---------- DATASET ----------

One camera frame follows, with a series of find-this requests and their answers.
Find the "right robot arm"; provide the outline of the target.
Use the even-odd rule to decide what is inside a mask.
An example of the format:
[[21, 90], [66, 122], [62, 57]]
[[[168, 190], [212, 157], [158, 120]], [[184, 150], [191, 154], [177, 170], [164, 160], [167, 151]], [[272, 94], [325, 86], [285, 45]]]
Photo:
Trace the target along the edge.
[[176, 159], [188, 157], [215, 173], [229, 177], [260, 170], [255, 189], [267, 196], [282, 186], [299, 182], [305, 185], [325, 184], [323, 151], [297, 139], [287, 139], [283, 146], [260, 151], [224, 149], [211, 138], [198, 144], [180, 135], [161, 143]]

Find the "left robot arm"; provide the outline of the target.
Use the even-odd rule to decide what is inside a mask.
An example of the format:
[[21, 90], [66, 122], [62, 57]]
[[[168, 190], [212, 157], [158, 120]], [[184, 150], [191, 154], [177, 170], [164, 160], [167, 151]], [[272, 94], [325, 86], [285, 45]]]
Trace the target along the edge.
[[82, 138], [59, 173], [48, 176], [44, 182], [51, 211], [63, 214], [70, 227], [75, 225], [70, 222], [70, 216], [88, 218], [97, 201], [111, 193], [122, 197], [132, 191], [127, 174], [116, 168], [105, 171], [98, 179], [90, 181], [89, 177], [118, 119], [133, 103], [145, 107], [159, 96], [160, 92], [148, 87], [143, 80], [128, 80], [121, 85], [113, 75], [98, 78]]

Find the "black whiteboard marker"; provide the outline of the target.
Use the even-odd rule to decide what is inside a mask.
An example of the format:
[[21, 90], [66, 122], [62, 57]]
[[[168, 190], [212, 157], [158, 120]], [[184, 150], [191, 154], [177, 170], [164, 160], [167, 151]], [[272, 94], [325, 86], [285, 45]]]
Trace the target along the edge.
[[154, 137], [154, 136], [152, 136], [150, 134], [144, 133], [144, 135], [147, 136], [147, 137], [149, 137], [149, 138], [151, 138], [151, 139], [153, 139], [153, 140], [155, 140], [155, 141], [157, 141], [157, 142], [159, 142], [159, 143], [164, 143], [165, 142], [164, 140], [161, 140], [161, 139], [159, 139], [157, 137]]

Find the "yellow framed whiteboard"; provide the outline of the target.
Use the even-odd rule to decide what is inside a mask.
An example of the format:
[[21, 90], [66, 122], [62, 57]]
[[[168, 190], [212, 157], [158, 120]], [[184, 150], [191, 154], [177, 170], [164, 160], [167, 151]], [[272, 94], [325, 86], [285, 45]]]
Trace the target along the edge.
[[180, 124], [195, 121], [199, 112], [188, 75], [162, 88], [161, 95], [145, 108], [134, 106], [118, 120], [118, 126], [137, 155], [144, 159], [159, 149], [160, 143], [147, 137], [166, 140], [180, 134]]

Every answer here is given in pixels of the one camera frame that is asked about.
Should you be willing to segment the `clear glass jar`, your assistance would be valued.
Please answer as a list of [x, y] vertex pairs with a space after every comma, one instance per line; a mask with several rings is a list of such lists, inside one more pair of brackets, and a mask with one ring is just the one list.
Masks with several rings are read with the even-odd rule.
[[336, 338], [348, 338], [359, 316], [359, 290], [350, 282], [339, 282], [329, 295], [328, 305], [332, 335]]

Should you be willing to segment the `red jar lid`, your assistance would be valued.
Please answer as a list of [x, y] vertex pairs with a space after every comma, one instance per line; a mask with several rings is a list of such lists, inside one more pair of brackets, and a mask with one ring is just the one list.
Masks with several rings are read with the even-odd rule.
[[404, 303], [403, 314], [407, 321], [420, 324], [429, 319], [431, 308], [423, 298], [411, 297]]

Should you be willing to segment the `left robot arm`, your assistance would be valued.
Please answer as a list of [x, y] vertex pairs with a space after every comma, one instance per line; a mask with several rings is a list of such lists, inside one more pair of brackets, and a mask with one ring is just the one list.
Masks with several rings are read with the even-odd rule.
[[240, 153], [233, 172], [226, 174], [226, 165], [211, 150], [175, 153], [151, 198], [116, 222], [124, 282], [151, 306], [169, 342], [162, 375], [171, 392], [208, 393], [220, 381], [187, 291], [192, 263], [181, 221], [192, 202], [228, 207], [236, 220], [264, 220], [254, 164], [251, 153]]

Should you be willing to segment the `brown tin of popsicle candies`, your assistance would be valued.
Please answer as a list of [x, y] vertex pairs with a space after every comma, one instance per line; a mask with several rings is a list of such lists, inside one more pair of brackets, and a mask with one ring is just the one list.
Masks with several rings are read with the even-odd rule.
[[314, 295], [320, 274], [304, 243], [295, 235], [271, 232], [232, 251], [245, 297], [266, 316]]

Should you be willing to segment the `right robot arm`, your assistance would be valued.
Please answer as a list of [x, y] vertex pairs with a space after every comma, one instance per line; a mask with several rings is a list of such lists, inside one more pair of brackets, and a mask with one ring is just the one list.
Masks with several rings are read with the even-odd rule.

----------
---------- DATASET ----------

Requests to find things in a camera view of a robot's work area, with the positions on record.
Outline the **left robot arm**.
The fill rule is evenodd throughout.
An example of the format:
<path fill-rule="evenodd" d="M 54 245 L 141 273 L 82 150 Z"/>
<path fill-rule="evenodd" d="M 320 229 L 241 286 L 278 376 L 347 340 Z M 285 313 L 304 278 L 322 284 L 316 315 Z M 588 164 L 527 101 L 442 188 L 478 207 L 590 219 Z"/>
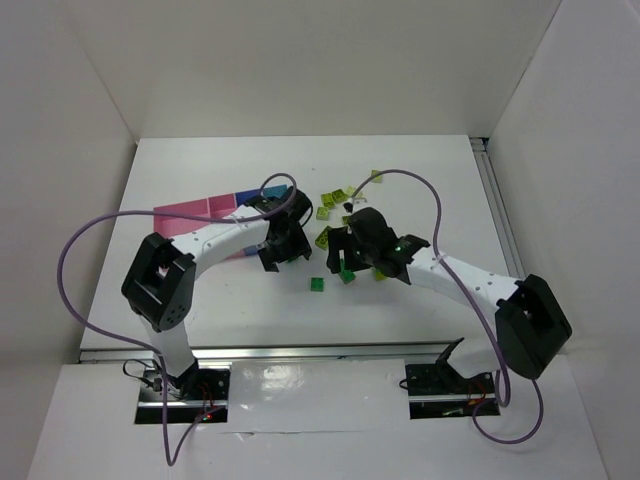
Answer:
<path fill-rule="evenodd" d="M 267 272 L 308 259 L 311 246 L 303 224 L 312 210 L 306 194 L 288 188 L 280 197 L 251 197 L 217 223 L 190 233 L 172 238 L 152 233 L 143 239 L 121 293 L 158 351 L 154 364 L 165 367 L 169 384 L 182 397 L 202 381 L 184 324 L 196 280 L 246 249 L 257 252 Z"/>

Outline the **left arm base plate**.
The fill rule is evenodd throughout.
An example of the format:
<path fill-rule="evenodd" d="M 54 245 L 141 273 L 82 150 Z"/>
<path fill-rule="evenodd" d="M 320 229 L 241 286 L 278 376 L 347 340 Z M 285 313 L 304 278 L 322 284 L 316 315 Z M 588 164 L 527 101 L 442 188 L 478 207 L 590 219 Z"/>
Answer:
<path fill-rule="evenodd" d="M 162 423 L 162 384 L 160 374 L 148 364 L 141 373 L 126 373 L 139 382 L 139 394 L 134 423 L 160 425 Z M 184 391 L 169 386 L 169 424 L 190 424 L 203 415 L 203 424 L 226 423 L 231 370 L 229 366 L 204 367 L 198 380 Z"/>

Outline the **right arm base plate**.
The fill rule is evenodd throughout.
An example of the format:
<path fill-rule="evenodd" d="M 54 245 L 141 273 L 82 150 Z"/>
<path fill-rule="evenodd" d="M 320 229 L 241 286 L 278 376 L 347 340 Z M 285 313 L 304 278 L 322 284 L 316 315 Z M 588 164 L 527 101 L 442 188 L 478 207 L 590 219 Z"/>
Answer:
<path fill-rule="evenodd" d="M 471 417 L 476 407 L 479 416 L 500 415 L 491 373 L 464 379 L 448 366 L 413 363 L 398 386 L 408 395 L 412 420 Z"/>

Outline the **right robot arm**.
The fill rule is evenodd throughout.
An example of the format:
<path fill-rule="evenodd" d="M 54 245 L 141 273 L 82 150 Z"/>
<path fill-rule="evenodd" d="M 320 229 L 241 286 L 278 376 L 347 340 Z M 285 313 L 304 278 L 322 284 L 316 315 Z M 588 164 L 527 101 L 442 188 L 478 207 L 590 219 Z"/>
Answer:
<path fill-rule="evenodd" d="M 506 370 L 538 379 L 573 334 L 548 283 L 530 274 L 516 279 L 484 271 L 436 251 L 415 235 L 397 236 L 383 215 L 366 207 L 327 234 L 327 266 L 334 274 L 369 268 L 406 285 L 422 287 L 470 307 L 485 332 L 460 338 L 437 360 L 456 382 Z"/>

----------
---------- DATASET ----------

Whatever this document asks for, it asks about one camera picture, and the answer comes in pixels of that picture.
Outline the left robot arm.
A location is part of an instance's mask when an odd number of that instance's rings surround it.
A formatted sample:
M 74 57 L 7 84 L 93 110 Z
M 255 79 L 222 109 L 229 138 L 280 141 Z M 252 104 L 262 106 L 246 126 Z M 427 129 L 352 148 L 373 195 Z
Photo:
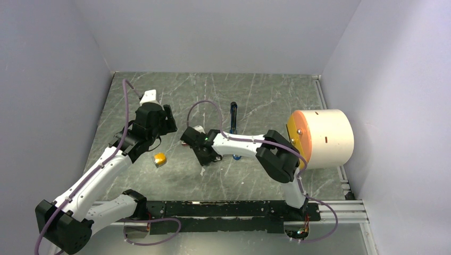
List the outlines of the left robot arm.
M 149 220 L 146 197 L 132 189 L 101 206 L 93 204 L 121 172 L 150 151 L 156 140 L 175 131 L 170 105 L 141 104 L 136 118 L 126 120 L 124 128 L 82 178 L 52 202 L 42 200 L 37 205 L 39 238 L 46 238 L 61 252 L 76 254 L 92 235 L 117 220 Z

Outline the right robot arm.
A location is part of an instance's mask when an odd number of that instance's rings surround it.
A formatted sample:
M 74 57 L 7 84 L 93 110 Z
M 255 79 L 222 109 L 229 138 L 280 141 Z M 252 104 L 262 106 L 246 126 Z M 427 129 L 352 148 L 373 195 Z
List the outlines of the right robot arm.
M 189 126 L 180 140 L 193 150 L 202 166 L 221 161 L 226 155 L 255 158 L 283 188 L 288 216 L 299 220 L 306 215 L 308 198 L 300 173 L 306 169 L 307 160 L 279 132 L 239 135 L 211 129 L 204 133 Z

----------

■ **TASK GOAL**
Show all lines above holding "your".

■ **REPLY**
Should you be willing to segment the `clear glass jar`, your assistance would be valued.
Should you be willing to segment the `red jar lid`, your assistance would be valued.
Should you be willing to segment the `left robot arm`, your assistance would be valued.
Should you be willing to segment the `brown tin of popsicle candies`, your assistance would be valued.
Should you be willing to segment the `right robot arm`, your assistance would be valued.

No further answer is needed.